» **Task goal**:
The records below must be transcribed exactly. Do not include the pictures.

» **Data for analysis**:
..............................

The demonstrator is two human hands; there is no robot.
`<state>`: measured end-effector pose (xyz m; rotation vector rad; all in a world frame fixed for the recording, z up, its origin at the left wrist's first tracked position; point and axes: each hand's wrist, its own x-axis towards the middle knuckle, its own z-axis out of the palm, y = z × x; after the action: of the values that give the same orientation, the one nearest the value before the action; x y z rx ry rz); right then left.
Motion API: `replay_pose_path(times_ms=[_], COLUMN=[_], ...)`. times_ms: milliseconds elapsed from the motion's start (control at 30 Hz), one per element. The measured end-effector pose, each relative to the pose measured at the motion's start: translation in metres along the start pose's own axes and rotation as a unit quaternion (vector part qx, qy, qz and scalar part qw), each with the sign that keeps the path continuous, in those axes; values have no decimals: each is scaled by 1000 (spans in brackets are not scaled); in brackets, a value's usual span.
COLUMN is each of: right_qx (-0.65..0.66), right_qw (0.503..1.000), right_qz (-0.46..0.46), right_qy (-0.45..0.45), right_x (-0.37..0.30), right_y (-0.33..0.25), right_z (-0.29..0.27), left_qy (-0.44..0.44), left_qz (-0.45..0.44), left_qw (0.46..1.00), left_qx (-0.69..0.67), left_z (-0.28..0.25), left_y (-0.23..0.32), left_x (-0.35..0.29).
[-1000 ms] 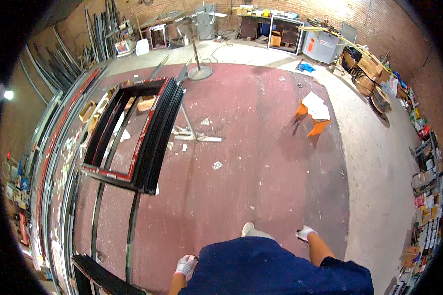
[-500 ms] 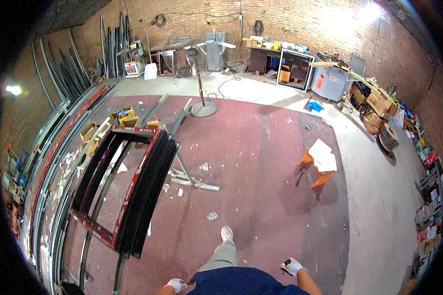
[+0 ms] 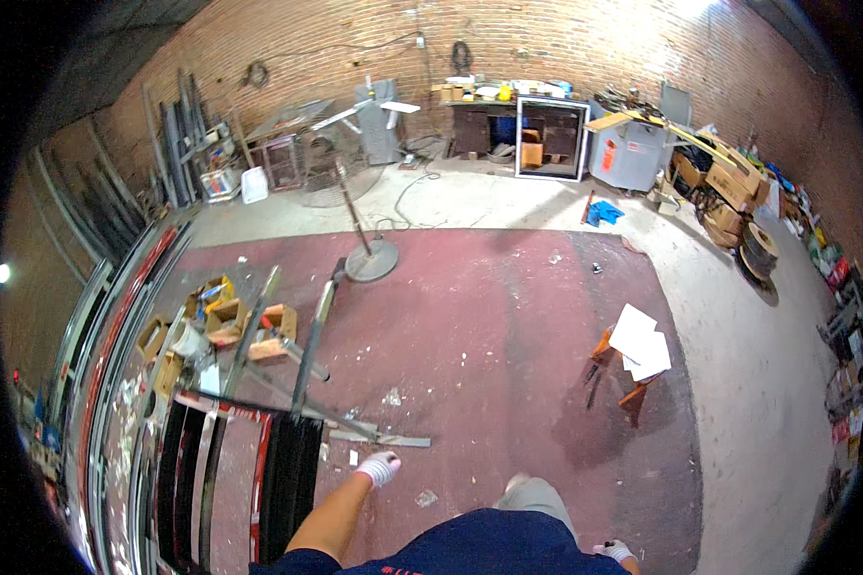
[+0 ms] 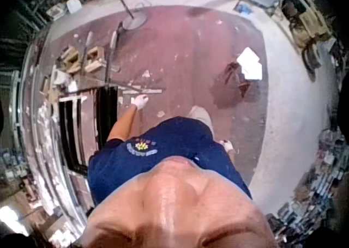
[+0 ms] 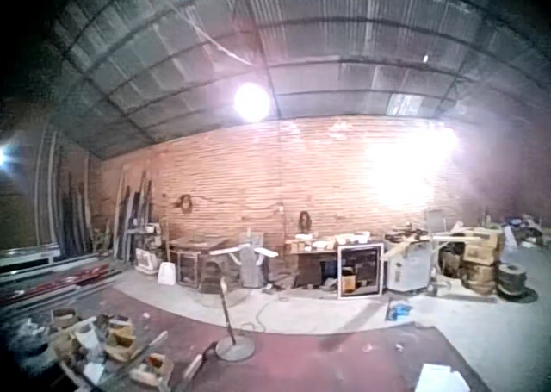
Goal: The person picks up a document and pen, then uses a ruler to measure and mark multiple window frames in a workshop. The person measures the frame edges and writes notes on the document before moving to another frame.
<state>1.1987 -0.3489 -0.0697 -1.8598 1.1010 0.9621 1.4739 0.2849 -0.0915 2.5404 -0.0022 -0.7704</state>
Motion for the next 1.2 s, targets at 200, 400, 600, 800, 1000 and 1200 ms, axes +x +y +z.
replay_pose_path(times_ms=[200, 400, 600, 800, 1000, 1200], right_qx=[-76, -105, -18, 11, -145, -19], right_qw=[997, 983, 998, 995, 986, 989], right_qz=[2, -13, -62, -101, -6, 134], right_qy=[-31, -151, -20, -8, -87, -64], right_x=[129, 272, 309, 392, 410, 457], right_y=[-66, -279, -588, -763, -846, -962], right_z=[-39, -128, -245, -275, -268, -277], left_qy=[71, -75, -167, -189, -50, -64], left_qz=[-70, -126, -157, -169, -118, -144], left_qw=[991, 989, 972, 958, 992, 987], left_qx=[-85, 33, -43, -132, -21, 4], left_z=[-88, -49, -12, -125, -335, -537], left_y=[48, 39, 50, 88, 143, 188], left_x=[159, 194, 307, 471, 703, 900])
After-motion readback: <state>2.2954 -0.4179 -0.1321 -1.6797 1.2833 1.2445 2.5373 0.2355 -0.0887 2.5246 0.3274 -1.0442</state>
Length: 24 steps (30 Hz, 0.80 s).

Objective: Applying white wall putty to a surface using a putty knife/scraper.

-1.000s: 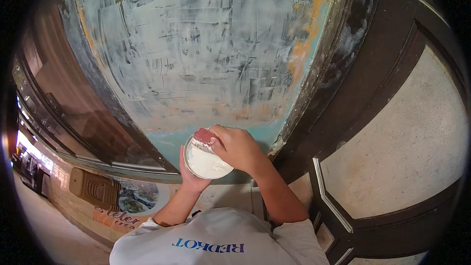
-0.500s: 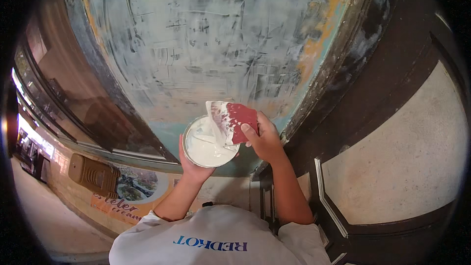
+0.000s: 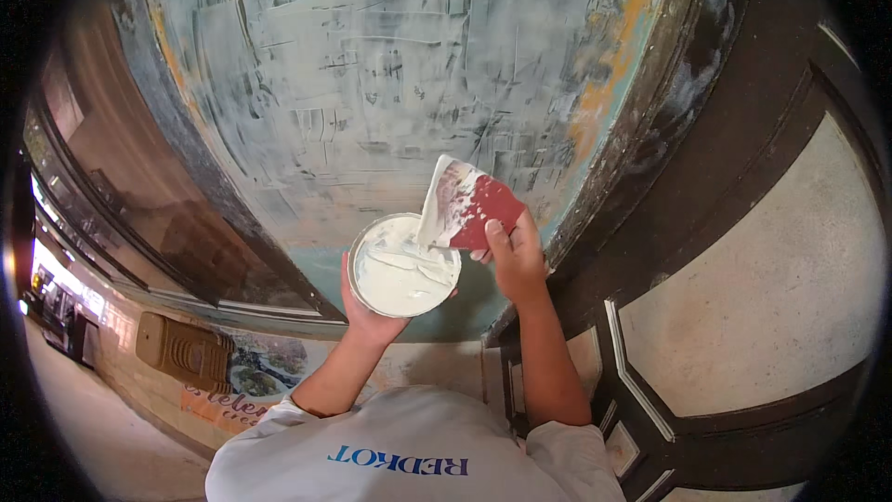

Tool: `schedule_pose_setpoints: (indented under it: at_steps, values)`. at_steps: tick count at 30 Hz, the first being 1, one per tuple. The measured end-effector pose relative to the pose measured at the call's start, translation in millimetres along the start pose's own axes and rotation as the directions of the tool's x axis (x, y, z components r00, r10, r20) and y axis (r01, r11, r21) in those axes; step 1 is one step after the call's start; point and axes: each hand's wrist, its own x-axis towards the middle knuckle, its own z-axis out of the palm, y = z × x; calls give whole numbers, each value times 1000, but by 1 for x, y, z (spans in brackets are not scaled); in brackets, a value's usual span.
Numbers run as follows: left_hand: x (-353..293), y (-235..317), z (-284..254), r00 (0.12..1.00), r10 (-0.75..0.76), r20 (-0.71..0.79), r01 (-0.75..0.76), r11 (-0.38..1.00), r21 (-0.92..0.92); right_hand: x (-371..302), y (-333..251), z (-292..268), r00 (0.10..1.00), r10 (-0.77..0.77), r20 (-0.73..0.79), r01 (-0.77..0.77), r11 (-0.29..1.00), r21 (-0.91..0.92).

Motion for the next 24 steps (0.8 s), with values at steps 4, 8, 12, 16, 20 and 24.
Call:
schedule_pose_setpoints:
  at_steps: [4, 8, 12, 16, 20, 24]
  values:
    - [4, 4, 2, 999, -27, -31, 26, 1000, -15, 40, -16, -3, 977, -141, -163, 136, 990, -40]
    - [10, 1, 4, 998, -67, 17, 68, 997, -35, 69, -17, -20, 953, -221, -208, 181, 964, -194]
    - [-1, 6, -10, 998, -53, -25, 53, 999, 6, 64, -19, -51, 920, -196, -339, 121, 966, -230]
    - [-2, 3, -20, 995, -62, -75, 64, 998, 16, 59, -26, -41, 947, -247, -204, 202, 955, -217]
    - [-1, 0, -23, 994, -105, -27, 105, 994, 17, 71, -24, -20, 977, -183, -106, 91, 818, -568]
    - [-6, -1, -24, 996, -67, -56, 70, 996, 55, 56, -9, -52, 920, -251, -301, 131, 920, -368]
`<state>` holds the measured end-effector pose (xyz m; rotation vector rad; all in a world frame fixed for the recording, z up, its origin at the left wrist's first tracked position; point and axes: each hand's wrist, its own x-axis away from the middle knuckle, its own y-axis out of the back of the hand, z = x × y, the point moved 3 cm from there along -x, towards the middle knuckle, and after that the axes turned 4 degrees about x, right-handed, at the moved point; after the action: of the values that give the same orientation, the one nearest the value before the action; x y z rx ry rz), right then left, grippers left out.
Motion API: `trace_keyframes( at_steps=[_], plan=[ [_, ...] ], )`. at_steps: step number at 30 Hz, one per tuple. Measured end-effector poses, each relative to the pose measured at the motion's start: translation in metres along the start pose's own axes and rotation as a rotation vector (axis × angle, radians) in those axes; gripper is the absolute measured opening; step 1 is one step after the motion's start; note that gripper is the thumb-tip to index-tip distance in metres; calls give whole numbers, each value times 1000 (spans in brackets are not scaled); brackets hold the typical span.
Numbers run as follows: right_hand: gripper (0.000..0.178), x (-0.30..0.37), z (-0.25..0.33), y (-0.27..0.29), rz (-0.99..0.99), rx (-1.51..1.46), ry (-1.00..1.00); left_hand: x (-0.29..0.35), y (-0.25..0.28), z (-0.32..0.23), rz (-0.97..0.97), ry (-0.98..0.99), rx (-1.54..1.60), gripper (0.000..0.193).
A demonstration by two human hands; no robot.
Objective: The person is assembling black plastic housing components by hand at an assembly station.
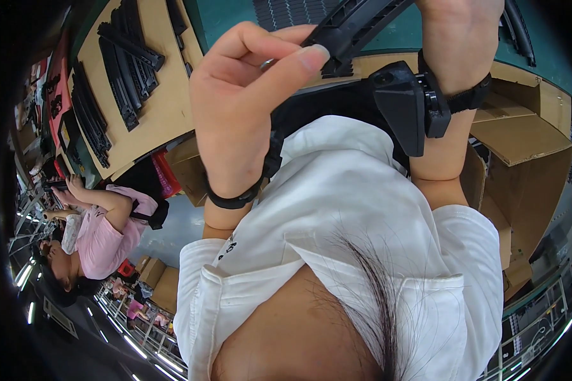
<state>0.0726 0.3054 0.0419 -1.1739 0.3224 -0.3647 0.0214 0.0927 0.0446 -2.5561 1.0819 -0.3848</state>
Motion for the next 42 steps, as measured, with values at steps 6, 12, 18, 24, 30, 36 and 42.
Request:
trace_keyframes(
  at_steps=[6, 12, 18, 24, 30, 36, 42],
  plan=[
    [45, 1, 0, -1, -44, 19, 70, 3, -3, 3, -56, -86, 6, 44],
    [45, 3, -2, 0, -71, 4, 83, -9, 5, 16, 6, 77, 34, 54],
    [44, 2, -4, 3, -105, -49, 94, -13, 12, 14, 22, 180, 102, 46],
    [43, 4, -3, 8, -124, -97, 102, -3, 1, 13, 157, 250, 216, 33],
    [43, 9, -7, -1, -138, -187, 101, -3, 2, 3, 162, 274, 204, 25],
    [29, 4, 15, 21, 154, -177, 26, -3, 1, -1, 181, 235, 137, 17],
    [39, 7, 16, 17, -11, -288, 30, 0, -3, 3, 186, 230, 282, 20]
  ],
)
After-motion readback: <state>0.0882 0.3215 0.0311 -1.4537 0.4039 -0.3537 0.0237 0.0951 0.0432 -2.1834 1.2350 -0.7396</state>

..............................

» **Exercise output**:
The demonstrator is two human hands; there is no robot.
`<state>`: measured end-effector pose (xyz m; rotation vector rad; all in a world frame fixed for the recording, z up, its origin at the left wrist's first tracked position; point and axes: each hand's wrist, its own x-axis towards the middle knuckle, its own z-axis out of the palm, y = z × x; after the action: of the values that give the same orientation, the one nearest the value before the action; x y z rx ry rz); right then left.
Motion API: `replay_pose_path(times_ms=[_], COLUMN=[_], ...)`. times_ms: milliseconds elapsed from the motion's start (control at 30 Hz), one per element. The measured end-effector pose, each relative to the pose measured at the motion's start: translation in metres along the start pose's own axes and rotation as a unit quaternion (vector part qx, qy, qz and scalar part qw), each with the sign that keeps the path continuous, in those axes; values have no decimals: each is scaled by 1000 (spans in brackets are not scaled); in brackets, a value's usual span.
COLUMN is each of: right_qx (-0.65..0.66), right_qw (0.503..1.000), right_qz (-0.46..0.46), right_qy (-0.45..0.45), right_x (-0.37..0.30), right_y (-0.33..0.25), right_z (-0.29..0.27), left_qy (-0.44..0.44), left_qz (-0.45..0.44), left_qw (0.46..1.00), left_qx (-0.69..0.67), left_z (-0.28..0.25), left_y (-0.23..0.32), left_x (-0.35..0.29).
[-1000 ms] 
[-500 ms] 
[+0 ms] 
[+0 ms] 
[+0 ms] 
Goal: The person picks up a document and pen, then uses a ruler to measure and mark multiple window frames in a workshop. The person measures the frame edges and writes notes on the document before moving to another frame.
<state>1.1987 -0.3489 -0.0697 -1.8598 1.1010 0.9621 1.4739 0.2849 -0.0915 2.5404 -0.0022 -0.7704</state>
Motion for the next 1.2 s, targets at 200, 400, 600, 800, 1000 and 1200 ms, axes +x +y +z.
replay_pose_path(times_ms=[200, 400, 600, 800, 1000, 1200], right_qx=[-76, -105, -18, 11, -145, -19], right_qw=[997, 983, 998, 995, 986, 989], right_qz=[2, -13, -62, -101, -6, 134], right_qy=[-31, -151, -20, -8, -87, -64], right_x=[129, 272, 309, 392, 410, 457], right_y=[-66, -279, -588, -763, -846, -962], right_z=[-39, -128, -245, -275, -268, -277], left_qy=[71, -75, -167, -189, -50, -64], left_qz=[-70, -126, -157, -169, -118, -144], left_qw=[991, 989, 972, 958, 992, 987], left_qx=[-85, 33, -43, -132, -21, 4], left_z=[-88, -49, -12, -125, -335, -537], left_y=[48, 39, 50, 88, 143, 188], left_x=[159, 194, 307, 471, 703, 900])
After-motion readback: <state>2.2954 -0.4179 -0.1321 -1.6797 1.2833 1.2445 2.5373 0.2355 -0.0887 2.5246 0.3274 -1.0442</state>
Length: 24 steps (30 Hz, 0.80 s).

Objective: Applying white wall putty to a surface using a putty knife/scraper.

-1.000s: 
-0.500s: 
+0.000s: 

Tool: `schedule_pose_setpoints: (indented under it: at_steps, values)`. at_steps: tick count at 30 Hz, the first being 1, one per tuple. The measured end-effector pose relative to the pose measured at the call's start, translation in millimetres along the start pose's own axes and rotation as the directions of the tool's x axis (x, y, z components r00, r10, r20) and y axis (r01, r11, r21) in those axes; step 1 is one step after the call's start; point and axes: each hand's wrist, its own x-axis towards the middle knuckle, its own z-axis out of the palm, y = z × x; calls give whole numbers, each value times 1000, but by 1 for x, y, z (spans in brackets are not scaled); in brackets, a value's usual span.
Numbers run as follows: left_hand: x (-353..293), y (-235..317), z (-284..254), r00 (0.12..1.00), r10 (-0.75..0.76), r20 (-0.71..0.79), r01 (-0.75..0.76), r11 (-0.38..1.00), r21 (-0.92..0.92); right_hand: x (-371..302), y (-333..251), z (-292..268), r00 (0.10..1.00), r10 (-0.77..0.77), r20 (-0.73..0.79), r01 (-0.77..0.77), r11 (-0.29..1.00), r21 (-0.91..0.92).

Motion for the next 24 steps (0.8 s), with values at steps 4, 8, 12, 16, 20 and 24.
Call:
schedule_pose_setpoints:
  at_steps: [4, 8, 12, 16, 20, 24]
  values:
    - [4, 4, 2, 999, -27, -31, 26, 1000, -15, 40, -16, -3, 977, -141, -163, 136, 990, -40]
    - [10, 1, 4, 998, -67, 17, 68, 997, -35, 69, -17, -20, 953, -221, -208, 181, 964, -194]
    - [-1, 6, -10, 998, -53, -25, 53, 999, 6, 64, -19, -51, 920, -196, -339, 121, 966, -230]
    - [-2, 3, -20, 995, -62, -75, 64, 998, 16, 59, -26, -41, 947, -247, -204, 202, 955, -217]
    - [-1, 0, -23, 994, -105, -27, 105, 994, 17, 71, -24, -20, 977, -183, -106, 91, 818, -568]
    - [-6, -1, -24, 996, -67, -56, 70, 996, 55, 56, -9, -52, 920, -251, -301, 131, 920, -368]
`<state>` holds the measured end-effector pose (xyz m; rotation vector rad; all in a world frame fixed for the recording, z up, its origin at the left wrist's first tracked position; point and axes: each hand's wrist, its own x-axis away from the middle knuckle, its own y-axis out of the back of the hand, z = x × y, the point moved 3 cm from there along -x, towards the middle knuckle, and after that the axes turned 4 degrees about x, right-handed, at the moved point; after the action: of the values that give the same orientation, the one nearest the value before the action; x y z rx ry rz), right then left, grippers left out.
Motion API: `trace_keyframes( at_steps=[_], plan=[ [_, ...] ], )`. at_steps: step number at 30 Hz, one per tuple. Measured end-effector poses, each relative to the pose measured at the motion's start: translation in metres along the start pose's own axes and rotation as a rotation vector (axis × angle, radians) in those axes; gripper is the absolute measured opening; step 1 is one step after the motion's start; note that gripper is the thumb-tip to index-tip distance in metres; calls give whole numbers, each value times 1000 (spans in brackets are not scaled); brackets hold the typical span.
Numbers run as follows: right_hand: gripper (0.000..0.178), x (-0.30..0.37), z (-0.25..0.33), y (-0.27..0.29), rz (-0.99..0.99), rx (-1.51..1.46), ry (-1.00..1.00); left_hand: x (-0.29..0.35), y (-0.25..0.28), z (-0.32..0.23), rz (-0.97..0.97), ry (-0.98..0.99), rx (-1.54..1.60), gripper (0.000..0.193).
A demonstration by two human hands; no robot.
Objective: The person is assembling black plastic housing components by hand at an assembly station.
<state>0.0726 0.3054 0.0419 -1.1739 0.3224 -0.3647 0.0214 0.0927 0.0446 -2.5561 1.0819 -0.3848</state>
Motion for the next 42 steps, as measured, with values at steps 6, 12, 18, 24, 30, 36 and 42.
Request:
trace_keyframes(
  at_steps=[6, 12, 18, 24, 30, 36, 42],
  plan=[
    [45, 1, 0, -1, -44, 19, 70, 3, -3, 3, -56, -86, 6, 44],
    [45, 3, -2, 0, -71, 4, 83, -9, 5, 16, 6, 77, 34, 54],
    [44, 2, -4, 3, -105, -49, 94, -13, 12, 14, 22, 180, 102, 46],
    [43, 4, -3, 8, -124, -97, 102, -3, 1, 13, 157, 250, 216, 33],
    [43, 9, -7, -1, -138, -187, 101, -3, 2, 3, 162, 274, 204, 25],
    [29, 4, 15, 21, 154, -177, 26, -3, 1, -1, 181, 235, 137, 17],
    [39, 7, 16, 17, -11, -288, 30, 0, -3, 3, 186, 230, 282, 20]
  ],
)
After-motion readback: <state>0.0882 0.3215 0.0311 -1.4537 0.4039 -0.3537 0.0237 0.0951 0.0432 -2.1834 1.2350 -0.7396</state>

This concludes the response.